### [What is required]
Transcribe exactly the lines from the one containing "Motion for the" through the last line of the listing below, inclusive, and nothing beyond them.
(Source material Opens)
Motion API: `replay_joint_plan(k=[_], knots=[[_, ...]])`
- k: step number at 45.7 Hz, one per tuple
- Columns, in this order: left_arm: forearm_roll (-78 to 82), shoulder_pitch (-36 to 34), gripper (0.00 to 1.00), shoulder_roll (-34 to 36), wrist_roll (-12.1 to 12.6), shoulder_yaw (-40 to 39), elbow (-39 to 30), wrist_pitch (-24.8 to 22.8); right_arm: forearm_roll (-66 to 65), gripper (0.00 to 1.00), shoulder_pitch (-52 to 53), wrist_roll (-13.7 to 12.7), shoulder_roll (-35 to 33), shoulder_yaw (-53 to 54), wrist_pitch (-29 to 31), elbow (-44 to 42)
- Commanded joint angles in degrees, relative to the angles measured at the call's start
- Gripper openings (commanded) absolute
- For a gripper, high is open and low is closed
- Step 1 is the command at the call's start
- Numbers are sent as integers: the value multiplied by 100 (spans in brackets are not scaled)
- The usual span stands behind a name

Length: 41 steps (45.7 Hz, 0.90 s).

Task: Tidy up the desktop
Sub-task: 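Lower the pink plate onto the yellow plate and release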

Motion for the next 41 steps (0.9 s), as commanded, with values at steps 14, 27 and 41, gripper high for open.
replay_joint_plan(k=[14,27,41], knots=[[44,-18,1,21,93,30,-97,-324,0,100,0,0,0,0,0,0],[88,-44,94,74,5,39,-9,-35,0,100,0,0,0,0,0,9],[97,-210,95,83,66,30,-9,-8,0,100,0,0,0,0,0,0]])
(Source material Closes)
### [Solution to the problem]
Motion for the next 41 steps (0.9 s), as commanded, with values at steps 14, 27 and 41, gripper high for open.
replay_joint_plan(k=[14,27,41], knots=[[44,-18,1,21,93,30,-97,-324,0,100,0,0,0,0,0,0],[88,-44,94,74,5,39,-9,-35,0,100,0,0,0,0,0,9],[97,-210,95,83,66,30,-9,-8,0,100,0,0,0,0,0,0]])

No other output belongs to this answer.